Sunday, February 20, 2005

WHEN the Kyoto Protocol was first signed, it was met with joy...

Another story on the recent implementation of the Kyoto Protocol...

WHEN the Kyoto Protocol was first signed, it was met with joy and excitement throughout the world. The 1997 agreement pledged its signatory countries to implementing programs against global warming. With the world weather patterns increasingly reminding the world that global warming is a real phenomenon, the wisdom of the global effort that resulted in the Kyoto agreement has been validated.

However, the United States, the largest energy consumer in the world, which accounts for a significant percentage of the planet's greenhouse gases, withdrew from the Kyoto Protocol during George W. Bush's first term. The decision of the American Republican administration was met with outrage throughout the world: not least because previous (Democratic) American administrations had been at the forefront of the lobbying for the agreement.

The Kyoto accord establishes, as global policy, the directive that the use of fossil fuels should be accompanied by strict emission standards and by a serious effort to develop more fuel-efficient technologies, as well as energy substitutes that reduce greenhouse gases. Obviously such policies endanger the healthy profits of oil companies, car manufacturers and electricity producers, all of which were significant contributors to the Bush campaign.

It is, therefore, no exaggeration to say that the official American about-face with regard to Kyoto was a matter of business. Long ago, an American president, Calvin Coolidge, said "America's business is business." Just as the American obsession with business interests and its inherent tendency to be isolationist torpedoed America's participation in the League of Nations (the post-World War I precursor to the United Nations) in the 1920s, so too does the withdrawal of Republican support from the Kyoto accord and the International Criminal Court show that American idealism tends to play second fiddle to American profiteering.

It's been said that America's turning its back on the League of Nations led to the unchallenged rise of fascism. America's ambivalence toward the UN after World War II has also led to an uneven American engagement with the global community. There is an American saying: "All politics is local." And the Bush administration's turning its back on two immensely important global agreements, the Kyoto Protocol and the International Criminal Court, shows as much.
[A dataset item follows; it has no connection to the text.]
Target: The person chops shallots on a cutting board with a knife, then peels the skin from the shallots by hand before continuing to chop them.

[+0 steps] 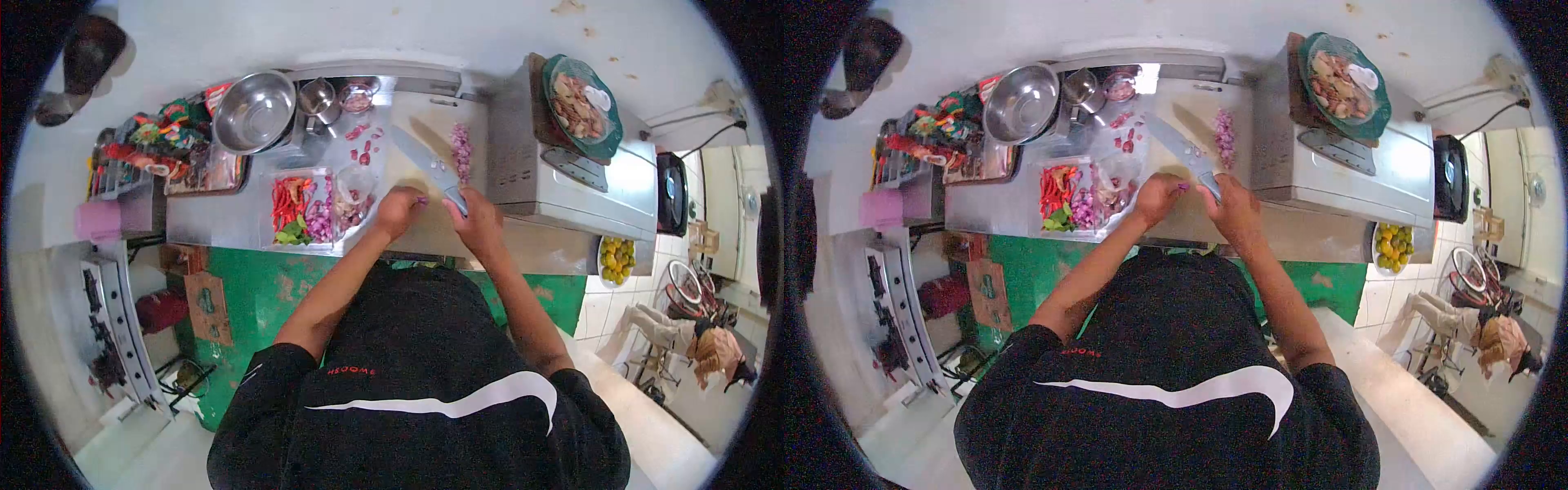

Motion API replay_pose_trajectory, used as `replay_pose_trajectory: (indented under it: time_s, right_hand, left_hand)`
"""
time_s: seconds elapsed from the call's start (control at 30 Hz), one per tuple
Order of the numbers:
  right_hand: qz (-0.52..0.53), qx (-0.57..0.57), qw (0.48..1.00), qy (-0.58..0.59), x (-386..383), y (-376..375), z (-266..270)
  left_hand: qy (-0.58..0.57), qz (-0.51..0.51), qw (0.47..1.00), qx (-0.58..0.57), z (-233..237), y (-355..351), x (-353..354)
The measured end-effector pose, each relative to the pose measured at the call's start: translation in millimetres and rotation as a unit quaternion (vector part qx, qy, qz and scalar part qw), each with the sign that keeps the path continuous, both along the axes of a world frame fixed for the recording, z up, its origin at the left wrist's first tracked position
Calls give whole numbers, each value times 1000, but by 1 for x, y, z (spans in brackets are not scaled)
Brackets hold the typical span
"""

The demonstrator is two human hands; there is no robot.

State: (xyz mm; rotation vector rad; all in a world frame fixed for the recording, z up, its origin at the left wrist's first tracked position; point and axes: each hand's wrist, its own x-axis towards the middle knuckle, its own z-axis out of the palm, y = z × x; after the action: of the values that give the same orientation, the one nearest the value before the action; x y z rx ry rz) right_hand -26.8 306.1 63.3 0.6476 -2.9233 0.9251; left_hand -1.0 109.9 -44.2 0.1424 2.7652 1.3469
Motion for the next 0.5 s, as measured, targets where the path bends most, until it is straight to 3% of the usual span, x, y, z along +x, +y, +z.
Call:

The world community, faced with what could have been a catastrophic American withdrawal from the Kyoto agreement, decided to go on without the United States. It helped that emerging global economic and military powers, such as the People's Republic of China, saw that environmental protection cannot be separated from sustainable economic growth. The European Union, Japan and the emerging powers-such as India, China and Brazil- continue to be dedicated to the spirit of the Kyoto agreement. So does the Philippines, which has been feeling, deeply and painfully, the price of environmental mismanagement.

Energy Secretary Vince Perez hailed the most recent accession to the Kyoto Protocol by the Russian Federation. He recently announced new government initiatives seeking clean indigenous energy resources, and he said the government is keen on the development and commercial utilization of renewable energy. These government programs aim to promote clean alternative transport fuels and to enhance energy efficiency as well as conservation efforts to ensure sustainable energy development in the country.

On the surface at least, the country is on the right track. While it took five years (from 1998 to 2003) for our country to ratify the Kyoto accord, the fact is we did. As did so many other nations. This only goes to show that the tantalizing possibility of America increasingly getting left behind by the combined efforts of other countries may be upon us.

It may be a passing era when the United States could call the shots virtually at will in the global scene. America is powerful, but rivals are rising to the fore. America will be a crucial world player for generations to come; but it must increasingly adopt to the possibility of its remaining to be an important power bloc, but just one of many. Be that as it may, it's good to see that our country remains where it does best: not simply following the American Pied Piper, but discovering there is wisdom and strength in collective global engagement.